Он думал о том, как жаль, что ему не дадут стипендию Белинского в этом месяце. Было б как раз под Новый год.
— Хорошо, я буду тихо…
Стараясь не шуметь, Ирина Викторовна достала из буфета посуду и ушла на кухню. За обедом Ирина Викторовна вдруг сказала оживленно:
— Да, совсем забыла! Ведь у меня сегодня Валюша была!
— Где это у тебя? — спросил он, от удивления перестав жевать.
— На работе. Она пришла как раз в обеденный перерыв. Мы с ней проболтали полчаса…
— Ну?
— Ну, я ей рассказывала…
— А что ей нужно было?
— Я не понимаю, отчего ты сердишься, Сережа?
— Я не сержусь, а спрашиваю: что ей нужно было у тебя? — повторил он раздраженно.
— Ну, просто зашла проведать… Спрашивала про тебя, как твоя работа. Она очень занята, ее куда-то там выбрали… И потом она принесла мне голубую шерсть, что обещала.
— Какую шерсть?
— Ах, господи! Да помнишь, я говорила при ней, что хочу вязать тебе свитер, да не знаю, где взять цветной шерсти. Из белой очень марко. Валюша мне и пообещала. Вспомнил? Ну и принесла вот… Сережа, ешь с хлебом, что за еда без хлеба?
Он хмуро смотрел на мать и не видел ее, углубленно думая о своем. Потом бросил со звоном вилку.
— Не нужно мне никакого свитера! И незачем было брать у нее шерсть. Не хочу я этого, ты понимаешь?
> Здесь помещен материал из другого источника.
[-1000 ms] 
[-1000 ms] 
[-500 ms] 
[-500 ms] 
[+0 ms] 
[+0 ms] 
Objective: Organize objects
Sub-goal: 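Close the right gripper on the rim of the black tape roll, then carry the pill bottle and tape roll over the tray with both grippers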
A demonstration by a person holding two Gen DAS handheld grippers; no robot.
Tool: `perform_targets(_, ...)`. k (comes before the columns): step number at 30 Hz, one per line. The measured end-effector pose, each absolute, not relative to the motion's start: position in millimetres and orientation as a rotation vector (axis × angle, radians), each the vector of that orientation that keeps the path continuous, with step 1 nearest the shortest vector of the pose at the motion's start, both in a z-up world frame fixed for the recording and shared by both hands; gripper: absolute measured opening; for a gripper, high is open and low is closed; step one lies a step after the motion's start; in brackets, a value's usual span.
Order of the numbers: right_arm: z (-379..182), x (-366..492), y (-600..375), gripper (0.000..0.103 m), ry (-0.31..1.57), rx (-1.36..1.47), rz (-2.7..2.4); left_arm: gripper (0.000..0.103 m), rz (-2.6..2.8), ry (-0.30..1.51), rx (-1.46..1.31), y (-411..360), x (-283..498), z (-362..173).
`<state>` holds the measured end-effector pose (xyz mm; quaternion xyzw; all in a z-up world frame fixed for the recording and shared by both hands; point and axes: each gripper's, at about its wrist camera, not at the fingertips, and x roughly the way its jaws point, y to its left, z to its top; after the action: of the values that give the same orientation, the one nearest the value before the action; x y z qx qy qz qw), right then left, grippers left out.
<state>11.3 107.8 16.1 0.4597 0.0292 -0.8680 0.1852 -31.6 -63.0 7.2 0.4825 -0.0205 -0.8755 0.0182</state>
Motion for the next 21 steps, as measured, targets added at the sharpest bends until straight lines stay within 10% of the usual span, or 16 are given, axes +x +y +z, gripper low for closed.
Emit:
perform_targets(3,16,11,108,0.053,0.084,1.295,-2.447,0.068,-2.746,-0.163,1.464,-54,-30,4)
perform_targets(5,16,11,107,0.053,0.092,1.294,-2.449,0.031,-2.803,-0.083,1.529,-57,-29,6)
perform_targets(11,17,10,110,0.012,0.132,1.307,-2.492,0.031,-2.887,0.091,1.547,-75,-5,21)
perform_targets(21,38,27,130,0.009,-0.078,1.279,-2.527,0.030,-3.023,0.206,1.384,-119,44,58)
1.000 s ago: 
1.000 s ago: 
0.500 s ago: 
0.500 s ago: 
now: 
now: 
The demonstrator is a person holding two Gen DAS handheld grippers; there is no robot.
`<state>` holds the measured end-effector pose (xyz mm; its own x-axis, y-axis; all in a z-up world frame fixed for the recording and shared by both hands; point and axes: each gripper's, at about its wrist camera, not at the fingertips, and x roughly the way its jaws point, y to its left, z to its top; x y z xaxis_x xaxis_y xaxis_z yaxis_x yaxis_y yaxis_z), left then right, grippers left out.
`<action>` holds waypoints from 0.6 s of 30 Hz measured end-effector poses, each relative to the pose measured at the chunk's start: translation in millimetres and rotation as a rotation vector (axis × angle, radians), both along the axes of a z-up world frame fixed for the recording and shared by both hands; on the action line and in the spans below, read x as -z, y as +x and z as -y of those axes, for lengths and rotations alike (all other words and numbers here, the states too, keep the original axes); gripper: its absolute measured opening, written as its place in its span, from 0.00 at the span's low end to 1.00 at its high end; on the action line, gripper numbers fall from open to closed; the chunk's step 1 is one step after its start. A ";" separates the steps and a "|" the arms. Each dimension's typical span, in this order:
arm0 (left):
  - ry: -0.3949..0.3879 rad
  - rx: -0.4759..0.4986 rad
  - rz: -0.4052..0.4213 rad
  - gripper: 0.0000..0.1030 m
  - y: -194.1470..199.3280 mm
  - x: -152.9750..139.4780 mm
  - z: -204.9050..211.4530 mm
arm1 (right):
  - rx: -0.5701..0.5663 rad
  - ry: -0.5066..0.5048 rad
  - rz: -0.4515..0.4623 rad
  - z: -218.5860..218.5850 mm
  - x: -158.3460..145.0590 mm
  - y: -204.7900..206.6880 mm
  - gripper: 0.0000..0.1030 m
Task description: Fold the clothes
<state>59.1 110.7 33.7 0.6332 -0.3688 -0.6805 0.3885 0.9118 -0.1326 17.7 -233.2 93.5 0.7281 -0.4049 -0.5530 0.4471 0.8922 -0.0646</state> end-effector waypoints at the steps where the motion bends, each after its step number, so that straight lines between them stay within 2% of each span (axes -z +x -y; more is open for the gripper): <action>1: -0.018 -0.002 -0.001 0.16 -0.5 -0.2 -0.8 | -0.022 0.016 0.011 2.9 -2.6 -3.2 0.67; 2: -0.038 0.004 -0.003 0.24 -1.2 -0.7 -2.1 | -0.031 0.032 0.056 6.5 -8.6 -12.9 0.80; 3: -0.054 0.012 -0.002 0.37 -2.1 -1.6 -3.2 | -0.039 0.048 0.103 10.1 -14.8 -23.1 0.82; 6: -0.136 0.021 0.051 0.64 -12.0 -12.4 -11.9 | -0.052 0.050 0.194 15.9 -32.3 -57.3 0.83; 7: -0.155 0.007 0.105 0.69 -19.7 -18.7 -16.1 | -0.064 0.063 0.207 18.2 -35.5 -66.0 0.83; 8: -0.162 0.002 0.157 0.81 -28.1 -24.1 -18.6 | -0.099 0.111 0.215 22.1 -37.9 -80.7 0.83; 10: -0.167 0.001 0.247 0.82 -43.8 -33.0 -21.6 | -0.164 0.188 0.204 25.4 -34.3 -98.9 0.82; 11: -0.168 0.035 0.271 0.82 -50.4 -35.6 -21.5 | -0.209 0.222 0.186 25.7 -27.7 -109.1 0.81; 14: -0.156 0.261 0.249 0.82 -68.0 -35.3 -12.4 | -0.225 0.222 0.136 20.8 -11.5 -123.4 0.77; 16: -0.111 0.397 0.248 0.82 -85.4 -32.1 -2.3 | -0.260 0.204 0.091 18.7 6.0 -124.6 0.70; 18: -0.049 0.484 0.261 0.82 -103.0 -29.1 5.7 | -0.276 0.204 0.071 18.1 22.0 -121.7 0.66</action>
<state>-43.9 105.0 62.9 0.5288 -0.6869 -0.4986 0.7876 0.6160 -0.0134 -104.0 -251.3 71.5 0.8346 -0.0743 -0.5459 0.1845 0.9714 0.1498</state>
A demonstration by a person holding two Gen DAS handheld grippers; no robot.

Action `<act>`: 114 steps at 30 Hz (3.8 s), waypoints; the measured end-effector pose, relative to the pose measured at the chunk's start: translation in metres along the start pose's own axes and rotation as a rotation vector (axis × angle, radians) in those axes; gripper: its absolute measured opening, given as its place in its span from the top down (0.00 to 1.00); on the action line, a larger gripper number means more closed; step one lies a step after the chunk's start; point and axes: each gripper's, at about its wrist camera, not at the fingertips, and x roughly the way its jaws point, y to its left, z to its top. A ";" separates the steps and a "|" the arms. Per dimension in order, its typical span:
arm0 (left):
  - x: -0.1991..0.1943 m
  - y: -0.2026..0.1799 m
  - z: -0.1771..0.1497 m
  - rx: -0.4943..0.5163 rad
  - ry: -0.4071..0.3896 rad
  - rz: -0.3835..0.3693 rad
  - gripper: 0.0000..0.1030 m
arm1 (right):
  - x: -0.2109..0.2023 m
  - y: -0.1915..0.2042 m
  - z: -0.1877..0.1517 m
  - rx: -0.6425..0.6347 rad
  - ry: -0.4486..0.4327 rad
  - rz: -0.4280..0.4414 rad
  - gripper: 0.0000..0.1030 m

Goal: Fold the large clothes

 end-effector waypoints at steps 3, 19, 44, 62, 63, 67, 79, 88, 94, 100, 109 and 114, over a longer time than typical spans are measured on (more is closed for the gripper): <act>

Не хочу… Что ты суешься не в свое дело, в конце концов?
— Ты просто, Сережа, ужасный сегодня, — сказала Ирина Викторовна растерянно. — Хоть ты и больной, знаешь…
— Я не больной, а меня выводит из себя это… вот это ханжество! Как будто в Москве нельзя достать шерсти, кроме как у Вали?
— Если ты хочешь…
— Я хочу, чтобы ты отдала ей шерсть обратно! И все!
— Ну да, сейчас же побегу к ней! Не обедавши…
— А я говорю — отдай! Пришла тебя проведать… благодетельница тоже…
— Не благодетельница, а очень милая, обязательная девушка, а ты стал невыносимый брюзга! Это отвратительно в твоем возрасте! — сказала Ирина Викторовна рассерженно. — И вообще, если ты против шерсти…
— Вообще я не против шерсти, — усмехнулся Сергей. — Я не люблю только, когда меня гладят против шерсти. Запомни это, пожалуйста.
Вдруг успокоившись собственным каламбуром, он взял вилку и принялся есть. Ирина Викторовна тоже начала было есть, но она так разнервничалась, что у нее пропал аппетит. Она отодвинула тарелку и встала из-за стола.
— А ты, пожалуйста, ничего у меня больше не проси! И делай свой свитер где хочешь!
Сергей не ответил и продолжал с аппетитом есть котлеты, густо намазывая их горчицей. Когда он кончил второе, пришел Саша. Он разрумянился после катка, весь пунцово светился, и черные глаза его блестели влажно и радостно. От него сразу пахнуло свежестью, морозным простором улиц.
— А вот и я! — весело крикнул он, бросая коньки возле дверей. — Ох, мам, и накатался я! Ноги не держат! Мы с Левкой на спор бегали… Как здорово там — музыка играет, фонари, народищу жутко сколько! А есть я хочу-у!